As viewers watch the documentary, they can turn to a new set of associated materials on the Miller Center’s website for greater background on the events depicted in the film and the presidents’ insider take on them.
“The tapes help to humanize the presidents in ways that other materials just can’t. I think it helps to make these individuals and the challenges of the office come alive,” Selverstone said. “Particularly in some of the tapes that are from LBJ, you can hear him weighing the alternatives and being fearful about going to war on the one hand, and on the other hand being fearful about not going to war given his understanding of what was at stake.”
The center’s resource page devoted to the Johnson Transition captures the president’s decision-making process over a period of months in 1964 as he is establishing his own path forward following the assassination of President Kennedy.
For Hughes, comparing this transition period with Johnson’s conversations four years later offers some of the poignant insights into the war and the growing opposition to it at home.
“I think listening to Lyndon Johnson try to untangle the incredible complexities and chaos of 1968 is gripping.

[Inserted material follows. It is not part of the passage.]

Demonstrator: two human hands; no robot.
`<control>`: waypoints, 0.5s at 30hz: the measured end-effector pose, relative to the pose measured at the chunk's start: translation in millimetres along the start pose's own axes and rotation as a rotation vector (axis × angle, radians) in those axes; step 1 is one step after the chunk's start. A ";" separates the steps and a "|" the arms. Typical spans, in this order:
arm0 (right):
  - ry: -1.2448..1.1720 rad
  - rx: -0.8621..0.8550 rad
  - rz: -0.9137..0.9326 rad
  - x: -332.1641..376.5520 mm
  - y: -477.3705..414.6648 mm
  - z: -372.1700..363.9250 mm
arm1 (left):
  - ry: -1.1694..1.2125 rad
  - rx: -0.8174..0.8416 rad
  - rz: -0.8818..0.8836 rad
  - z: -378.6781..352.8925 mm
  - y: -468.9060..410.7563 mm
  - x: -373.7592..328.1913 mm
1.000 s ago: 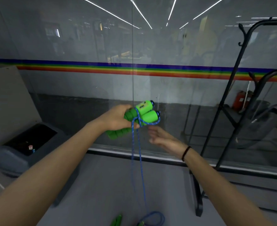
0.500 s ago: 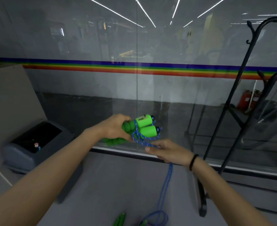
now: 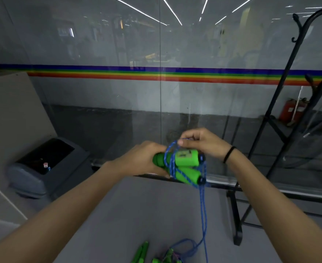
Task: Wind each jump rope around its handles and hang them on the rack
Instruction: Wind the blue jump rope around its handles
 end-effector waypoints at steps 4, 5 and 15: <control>-0.089 -0.170 -0.169 -42.6 9.4 -17.6 | 0.254 -0.289 -0.004 26.4 1.5 6.1; -0.068 -0.157 -0.199 -45.7 12.5 -27.6 | 0.251 -0.362 0.019 33.2 2.0 7.9; 0.672 0.164 -0.137 -1.1 33.1 -48.7 | 0.023 -0.430 0.221 23.5 0.2 11.1</control>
Point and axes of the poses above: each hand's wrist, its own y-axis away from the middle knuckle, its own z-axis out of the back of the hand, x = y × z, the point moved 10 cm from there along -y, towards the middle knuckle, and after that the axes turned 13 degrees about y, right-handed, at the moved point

There are riots and assassinations and a major offensive in the war that changes everyone’s understanding of what American involvement has yielded,” he said. “When I play people tapes from 1968, they immediately fall silent. They’re taken back into that time.”
Hughes’ own research has focused heavily on the presidency of Richard Nixon and his influence on peace negotiations both before and after he took office. The Miller Center’s supplemental materials, “The Turning Point: 1968” article and the upcoming “Vietnamization” piece, take readers behind the scenes of tension-filled calls between Johnson and Nixon and show how Nixon sought to frame the war for the American public.
“This is an opportunity for Americans to learn why Richard Nixon did what he did and why the war went on for four years throughout his first term as president,” Hughes said. “It was surprising and shocking to me that Nixon prolonged the war for political reasons, and I think it’s essential that Americans hear him in his own words as he’s making those decisions.”
Full audio files and analysis of Nixon’s conversations and those of his predecessors are available through Miller Center’s website now and will remain online as “The Vietnam War” continues to air on PBS throughout October and November.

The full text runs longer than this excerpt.